■ **WORK INSTRUCTIONS**
In the records below, find the line containing "It would be wonderful if you could highlight the purple left" and the line containing "- joint 3: -0.8747..0.8238"; please repeat exactly the lines from one to the other, both included, and nothing more.

Dataset excerpts
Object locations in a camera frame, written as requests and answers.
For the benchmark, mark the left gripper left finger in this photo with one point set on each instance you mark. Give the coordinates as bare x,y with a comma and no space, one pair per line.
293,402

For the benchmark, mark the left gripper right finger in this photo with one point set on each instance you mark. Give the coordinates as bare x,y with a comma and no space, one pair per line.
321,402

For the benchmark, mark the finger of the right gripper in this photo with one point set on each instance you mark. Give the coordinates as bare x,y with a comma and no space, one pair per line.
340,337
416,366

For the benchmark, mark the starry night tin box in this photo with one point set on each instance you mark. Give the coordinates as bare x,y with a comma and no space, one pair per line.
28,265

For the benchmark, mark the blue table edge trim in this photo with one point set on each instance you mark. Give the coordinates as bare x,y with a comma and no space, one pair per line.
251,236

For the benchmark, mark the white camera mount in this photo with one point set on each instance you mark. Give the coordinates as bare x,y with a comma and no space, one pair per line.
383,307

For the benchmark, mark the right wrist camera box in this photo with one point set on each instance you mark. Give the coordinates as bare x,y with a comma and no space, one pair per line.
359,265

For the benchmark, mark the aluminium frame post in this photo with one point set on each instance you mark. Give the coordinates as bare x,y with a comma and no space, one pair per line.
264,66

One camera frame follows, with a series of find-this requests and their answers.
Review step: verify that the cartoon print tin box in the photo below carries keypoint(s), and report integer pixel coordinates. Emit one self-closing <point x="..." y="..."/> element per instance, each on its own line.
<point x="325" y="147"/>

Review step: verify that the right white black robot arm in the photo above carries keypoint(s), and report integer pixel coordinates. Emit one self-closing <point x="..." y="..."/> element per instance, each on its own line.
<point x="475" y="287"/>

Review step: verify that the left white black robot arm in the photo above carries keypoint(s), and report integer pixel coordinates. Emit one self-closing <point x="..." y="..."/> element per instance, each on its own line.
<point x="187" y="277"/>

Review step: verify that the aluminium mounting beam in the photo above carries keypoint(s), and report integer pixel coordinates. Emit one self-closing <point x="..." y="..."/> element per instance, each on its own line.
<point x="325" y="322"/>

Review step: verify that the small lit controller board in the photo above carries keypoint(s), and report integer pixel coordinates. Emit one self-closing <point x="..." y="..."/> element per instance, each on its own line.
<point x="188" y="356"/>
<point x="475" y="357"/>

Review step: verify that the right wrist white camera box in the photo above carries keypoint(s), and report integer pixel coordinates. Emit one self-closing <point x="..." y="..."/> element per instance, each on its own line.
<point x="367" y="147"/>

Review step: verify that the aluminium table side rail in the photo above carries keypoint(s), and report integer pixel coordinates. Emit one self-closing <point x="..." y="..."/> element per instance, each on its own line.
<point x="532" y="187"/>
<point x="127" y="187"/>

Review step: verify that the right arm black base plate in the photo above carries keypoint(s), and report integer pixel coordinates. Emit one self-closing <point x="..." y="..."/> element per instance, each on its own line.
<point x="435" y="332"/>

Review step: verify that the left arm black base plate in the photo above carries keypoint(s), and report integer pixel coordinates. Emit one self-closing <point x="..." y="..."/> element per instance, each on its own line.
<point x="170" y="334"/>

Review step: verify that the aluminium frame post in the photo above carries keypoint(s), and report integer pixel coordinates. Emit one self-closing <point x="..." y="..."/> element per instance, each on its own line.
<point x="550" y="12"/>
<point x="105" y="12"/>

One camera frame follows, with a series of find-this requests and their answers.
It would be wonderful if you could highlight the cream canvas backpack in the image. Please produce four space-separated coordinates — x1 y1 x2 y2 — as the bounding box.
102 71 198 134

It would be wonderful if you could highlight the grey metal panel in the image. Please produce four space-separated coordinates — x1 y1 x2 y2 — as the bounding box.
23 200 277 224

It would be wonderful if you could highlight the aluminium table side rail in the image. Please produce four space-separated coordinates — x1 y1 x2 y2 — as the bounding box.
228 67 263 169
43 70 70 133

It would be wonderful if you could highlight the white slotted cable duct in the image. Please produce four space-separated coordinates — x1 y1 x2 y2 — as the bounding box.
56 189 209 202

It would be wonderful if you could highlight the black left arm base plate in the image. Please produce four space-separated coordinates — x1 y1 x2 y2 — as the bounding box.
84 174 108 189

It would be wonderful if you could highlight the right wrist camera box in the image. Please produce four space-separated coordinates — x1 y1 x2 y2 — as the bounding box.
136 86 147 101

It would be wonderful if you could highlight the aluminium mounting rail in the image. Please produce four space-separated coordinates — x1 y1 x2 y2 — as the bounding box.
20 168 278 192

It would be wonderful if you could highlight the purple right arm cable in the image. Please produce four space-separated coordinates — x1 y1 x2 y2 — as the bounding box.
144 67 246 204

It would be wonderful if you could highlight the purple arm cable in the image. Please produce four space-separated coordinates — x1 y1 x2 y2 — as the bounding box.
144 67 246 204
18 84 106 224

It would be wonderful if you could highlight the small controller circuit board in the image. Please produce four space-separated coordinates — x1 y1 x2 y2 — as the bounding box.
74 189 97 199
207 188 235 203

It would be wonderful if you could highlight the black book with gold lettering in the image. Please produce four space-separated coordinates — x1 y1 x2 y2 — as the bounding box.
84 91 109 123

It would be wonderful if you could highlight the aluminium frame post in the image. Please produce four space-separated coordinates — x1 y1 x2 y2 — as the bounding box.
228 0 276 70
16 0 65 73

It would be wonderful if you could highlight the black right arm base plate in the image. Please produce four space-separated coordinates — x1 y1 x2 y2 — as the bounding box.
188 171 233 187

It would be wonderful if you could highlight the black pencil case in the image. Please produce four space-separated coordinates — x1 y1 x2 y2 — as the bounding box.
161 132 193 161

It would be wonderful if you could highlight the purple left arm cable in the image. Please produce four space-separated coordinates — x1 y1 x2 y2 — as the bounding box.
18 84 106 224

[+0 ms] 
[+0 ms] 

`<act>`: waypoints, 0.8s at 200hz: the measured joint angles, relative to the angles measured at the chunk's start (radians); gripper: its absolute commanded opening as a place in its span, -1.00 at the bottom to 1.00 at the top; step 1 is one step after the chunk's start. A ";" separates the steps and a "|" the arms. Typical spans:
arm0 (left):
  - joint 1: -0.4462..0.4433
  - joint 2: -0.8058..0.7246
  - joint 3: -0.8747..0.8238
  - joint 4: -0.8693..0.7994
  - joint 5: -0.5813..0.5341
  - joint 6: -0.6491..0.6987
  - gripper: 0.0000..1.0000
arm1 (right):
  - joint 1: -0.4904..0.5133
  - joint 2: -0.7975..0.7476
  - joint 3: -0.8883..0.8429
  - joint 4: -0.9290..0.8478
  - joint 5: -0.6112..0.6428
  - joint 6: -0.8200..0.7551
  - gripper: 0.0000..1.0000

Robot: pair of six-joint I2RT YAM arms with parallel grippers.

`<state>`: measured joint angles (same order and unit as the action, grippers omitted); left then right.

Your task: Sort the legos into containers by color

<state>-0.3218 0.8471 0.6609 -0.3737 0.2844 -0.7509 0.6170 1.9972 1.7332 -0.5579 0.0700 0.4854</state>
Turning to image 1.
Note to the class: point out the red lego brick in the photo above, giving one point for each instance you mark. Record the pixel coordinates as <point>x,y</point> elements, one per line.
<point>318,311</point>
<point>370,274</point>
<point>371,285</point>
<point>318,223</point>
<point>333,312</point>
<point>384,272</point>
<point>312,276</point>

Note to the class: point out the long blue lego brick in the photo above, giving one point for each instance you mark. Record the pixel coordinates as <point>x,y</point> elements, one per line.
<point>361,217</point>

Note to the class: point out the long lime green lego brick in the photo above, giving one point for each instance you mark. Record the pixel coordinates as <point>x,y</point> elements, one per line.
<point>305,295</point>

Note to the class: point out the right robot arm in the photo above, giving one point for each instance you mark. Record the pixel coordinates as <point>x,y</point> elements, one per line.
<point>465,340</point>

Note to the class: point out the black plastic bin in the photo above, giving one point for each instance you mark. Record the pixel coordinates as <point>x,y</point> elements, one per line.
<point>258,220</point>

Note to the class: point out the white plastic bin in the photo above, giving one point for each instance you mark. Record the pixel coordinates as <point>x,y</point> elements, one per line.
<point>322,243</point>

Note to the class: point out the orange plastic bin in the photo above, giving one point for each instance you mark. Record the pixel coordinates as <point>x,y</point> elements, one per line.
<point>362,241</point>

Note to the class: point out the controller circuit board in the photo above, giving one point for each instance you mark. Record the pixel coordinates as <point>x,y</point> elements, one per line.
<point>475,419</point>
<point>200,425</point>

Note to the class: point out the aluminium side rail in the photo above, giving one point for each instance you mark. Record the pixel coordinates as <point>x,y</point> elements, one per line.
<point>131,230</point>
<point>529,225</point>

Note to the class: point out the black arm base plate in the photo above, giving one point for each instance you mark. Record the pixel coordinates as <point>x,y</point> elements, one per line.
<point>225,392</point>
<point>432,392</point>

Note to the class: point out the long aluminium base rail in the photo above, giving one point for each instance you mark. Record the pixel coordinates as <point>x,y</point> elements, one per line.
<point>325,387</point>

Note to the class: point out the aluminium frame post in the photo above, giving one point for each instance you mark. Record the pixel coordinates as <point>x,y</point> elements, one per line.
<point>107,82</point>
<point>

■ **TASK SOLUTION**
It would be wonderful if you could highlight the purple left arm cable in the image. Please produce four space-separated coordinates — x1 y1 x2 y2 — as the bounding box.
18 84 106 224

[+0 ms] 
[+0 ms] 

`<act>`: waypoints, 0.8s at 200hz: the measured joint angles, relative to the angles measured at the chunk's start (radians); gripper: its absolute commanded opening as a place in its span, -1.00 at the bottom to 1.00 at the top; step 1 is one step after the chunk's start. A ";" separates the steps and a "|" the arms. Typical spans:
arm0 (left):
  - joint 1: -0.4462..0.4433
  - joint 2: -0.8058..0.7246
  - joint 3: -0.8747..0.8238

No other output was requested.